ACTÚA 2015, que nace de la colaboración entre el Pacto, que tiene como objetivo crear solidaridad entre las organizaciones de jóvenes para trabajar de manera estratégica y sinérgica en la respuesta al VIH para asegurar la salud, el bienestar y los derechos humanos de todos los jóvenes, y ONUSIDA, se implementa a través de la orientación del Foro Consultivo de Jóvenes de ONUSIDA y se enmarca dentro de respuestas nacionales al VIH-sida, generando un movimiento que apunte a garantizar un marco de desarrollo Post-2015 que promueva las áreas de salud, derechos sexuales y reproductivos y la respuesta al VIH en beneficio de los jóvenes.

Durante el mes de enero, voceros de la Red de Jóvenes Positivos de Latinoamérica y el Caribe participaron del análisis de la situación del VIH en la región en el marco del Diálogo Regional Virtual de ACTÚA 2015.

Algunos de los temas abordados durante el diálogo abarcaron, desde una evaluación objetiva de los servicios y la educación en materia de salud sexual y reproductiva, pasando por la disponibilidad de las pruebas rápidas de VIH, llegando hasta las terapias antirretrovirales en personas que viven con VIH en la región.

En el marco de este análisis, Carlos Araque – vocero de J+ LAC en Venezuela señaló que “los abordajes moralistas y la limitación en el acceso a la información provocan graves problemas que limitan el desarrollo de los jóvenes e inciden en el desarrollo social y económico de nuestras sociedades.

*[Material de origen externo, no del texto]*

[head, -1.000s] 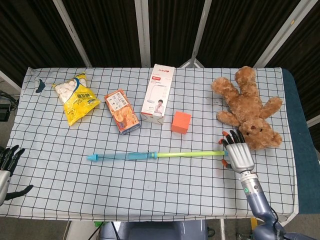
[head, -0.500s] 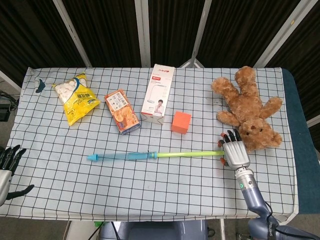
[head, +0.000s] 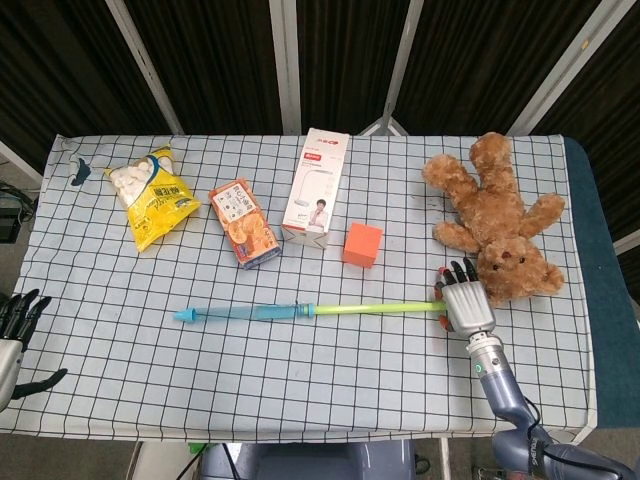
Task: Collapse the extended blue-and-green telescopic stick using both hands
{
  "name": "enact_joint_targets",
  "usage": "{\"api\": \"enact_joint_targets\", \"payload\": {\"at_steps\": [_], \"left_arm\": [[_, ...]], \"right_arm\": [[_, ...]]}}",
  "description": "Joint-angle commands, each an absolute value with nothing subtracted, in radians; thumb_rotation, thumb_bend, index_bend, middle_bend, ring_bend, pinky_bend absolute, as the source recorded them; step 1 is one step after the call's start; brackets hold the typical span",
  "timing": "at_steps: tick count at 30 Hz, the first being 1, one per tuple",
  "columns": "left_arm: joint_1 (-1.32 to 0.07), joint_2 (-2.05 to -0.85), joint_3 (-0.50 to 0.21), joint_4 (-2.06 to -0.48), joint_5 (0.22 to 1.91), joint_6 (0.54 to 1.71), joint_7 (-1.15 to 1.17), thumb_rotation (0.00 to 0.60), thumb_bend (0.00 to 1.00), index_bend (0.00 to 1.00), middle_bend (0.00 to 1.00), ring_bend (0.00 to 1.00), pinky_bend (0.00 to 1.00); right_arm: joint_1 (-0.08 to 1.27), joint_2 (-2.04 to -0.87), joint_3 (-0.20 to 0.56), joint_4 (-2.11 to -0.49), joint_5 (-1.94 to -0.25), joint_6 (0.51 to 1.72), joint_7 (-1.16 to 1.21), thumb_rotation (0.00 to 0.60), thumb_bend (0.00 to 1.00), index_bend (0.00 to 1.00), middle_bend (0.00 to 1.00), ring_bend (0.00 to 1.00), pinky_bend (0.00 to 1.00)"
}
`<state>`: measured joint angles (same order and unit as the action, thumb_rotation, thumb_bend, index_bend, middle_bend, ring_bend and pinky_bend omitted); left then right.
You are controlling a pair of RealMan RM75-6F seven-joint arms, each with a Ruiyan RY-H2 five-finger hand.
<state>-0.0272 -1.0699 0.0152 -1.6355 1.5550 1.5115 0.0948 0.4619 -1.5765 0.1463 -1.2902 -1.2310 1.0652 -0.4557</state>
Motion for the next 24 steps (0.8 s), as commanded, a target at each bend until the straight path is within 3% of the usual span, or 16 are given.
{"api": "enact_joint_targets", "payload": {"at_steps": [1,8,24], "left_arm": [[-0.027,-1.071,0.015,-1.635,1.555,1.511,0.097,0.6,0.17,0.0,0.0,0.0,0.0],[-0.027,-1.073,0.015,-1.637,1.555,1.513,0.103,0.6,0.17,0.0,0.0,0.0,0.0],[-0.026,-1.073,0.016,-1.639,1.562,1.518,0.102,0.6,0.17,0.0,0.0,0.0,0.0]], "right_arm": [[0.466,-1.58,0.145,-1.281,-1.228,1.062,-0.454,0.6,0.28,0.51,0.23,0.11,0.0],[0.472,-1.583,0.145,-1.258,-1.21,1.053,-0.459,0.6,0.27,0.51,0.23,0.11,0.0],[0.473,-1.577,0.131,-1.274,-1.197,1.063,-0.487,0.6,0.4,0.59,0.24,0.11,0.0]]}}
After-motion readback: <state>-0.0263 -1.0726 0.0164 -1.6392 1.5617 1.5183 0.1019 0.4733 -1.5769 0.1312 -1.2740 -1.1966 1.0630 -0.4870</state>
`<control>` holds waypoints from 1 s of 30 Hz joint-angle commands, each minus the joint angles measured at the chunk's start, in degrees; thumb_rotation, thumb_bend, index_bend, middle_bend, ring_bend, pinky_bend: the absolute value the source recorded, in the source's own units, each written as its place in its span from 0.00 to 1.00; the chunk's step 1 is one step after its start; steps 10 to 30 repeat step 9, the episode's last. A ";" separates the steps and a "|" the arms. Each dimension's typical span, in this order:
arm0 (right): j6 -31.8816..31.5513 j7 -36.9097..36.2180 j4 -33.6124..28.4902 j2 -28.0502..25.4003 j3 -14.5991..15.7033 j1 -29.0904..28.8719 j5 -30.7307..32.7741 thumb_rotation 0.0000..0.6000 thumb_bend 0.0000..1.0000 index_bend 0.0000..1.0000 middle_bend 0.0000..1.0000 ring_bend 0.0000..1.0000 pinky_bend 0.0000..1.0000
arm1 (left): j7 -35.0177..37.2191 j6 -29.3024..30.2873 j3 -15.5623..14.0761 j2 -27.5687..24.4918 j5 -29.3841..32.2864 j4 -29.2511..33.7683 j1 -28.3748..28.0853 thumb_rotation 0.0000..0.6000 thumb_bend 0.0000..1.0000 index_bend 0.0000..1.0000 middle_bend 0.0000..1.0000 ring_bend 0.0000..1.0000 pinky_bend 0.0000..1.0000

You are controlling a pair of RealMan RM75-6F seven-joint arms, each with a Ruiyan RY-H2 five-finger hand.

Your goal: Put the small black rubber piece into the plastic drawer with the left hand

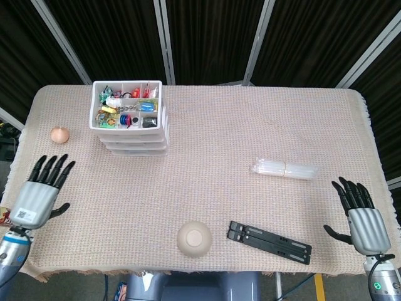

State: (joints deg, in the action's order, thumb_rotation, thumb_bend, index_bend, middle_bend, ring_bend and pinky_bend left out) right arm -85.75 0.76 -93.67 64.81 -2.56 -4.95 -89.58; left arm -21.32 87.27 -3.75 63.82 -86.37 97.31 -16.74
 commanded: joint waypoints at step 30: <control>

Los embarazos no deseados, el alto índice de enfermedades de transmisión sexual, incluyendo el VIH, la violencia de género, el estigma y la discriminación son problemas que tienen directa repercusión en la salud pública y en la economía y que pueden ser evitados brindando a los jóvenes la información y herramienta que necesitamos” .

Por su parte, Sofía Ocampo de la Red Argentina de Jóvenes y Adolescentes Positivos, hizo especial énfasis en cuanto al acceso a la información en materia de salud sexual y reproductiva, y señaló que debemos reconocer que existen materiales de abordaje a jóvenes y adolescentes, pero que difícilmente llegan a ellos debido a que los educadores tienen “enraizados” tabúes y creencias religiosas que dificultan la diseminación de ésta información fundamental para que adolescentes y jóvenes puedan llevar una vida sexual plena y saludable.

El rol de las organizaciones de la sociedad civil tomó parte en la discusión y se concluyó que su trabajo de incidencia política y como “proveedoras” de información en material de salud sexual y reproductiva -según el análisis realizado – es fundamental para lograr un cambio de rumbo en las políticas públicas que rigen los programas de salud en la región.

En cuanto a los servicios de salud existentes, requieren de una reestructuración para que sean espacios amigables, libres de estigma y discriminación, respondiendo a la realidad de que los varones gays y otros hombres que tienen sexo con hombres, las personas trans, entre otros, siguen siendo los más afectados por la epidemia del VIH.

Asimismo, se concluyó que es necesario identificar, dentro de los programas y planes nacionales, los escenarios en donde los jóvenes tienen mayor interacción (familia, escuela, comunidad, internet, etc), para crear estrategias que lleguen a estos espacios con información científica y actualizada.

En una siguiente fase, el movimiento ACTÚA 2015 tiene previsto la realización de diálogos comunitarios con jóvenes de población clave – jóvenes hombres que tienen sexo con hombres, jóvenes trans, jóvenes que usan drogas, jóvenes que venden servicios sexuales  y jóvenes que viven con VIH.

Las conclusiones a las cuales se llegue en el marco del diálogo regional servirán como insumo para el informe que será remitido al grupo global de ACTÚA 2015, fortaleciendo así el proceso de construcción de una estrategia de incidencia política para que la respuesta al VIH esté presente en los nuevos Objetivos de Desarrollo Sostenible.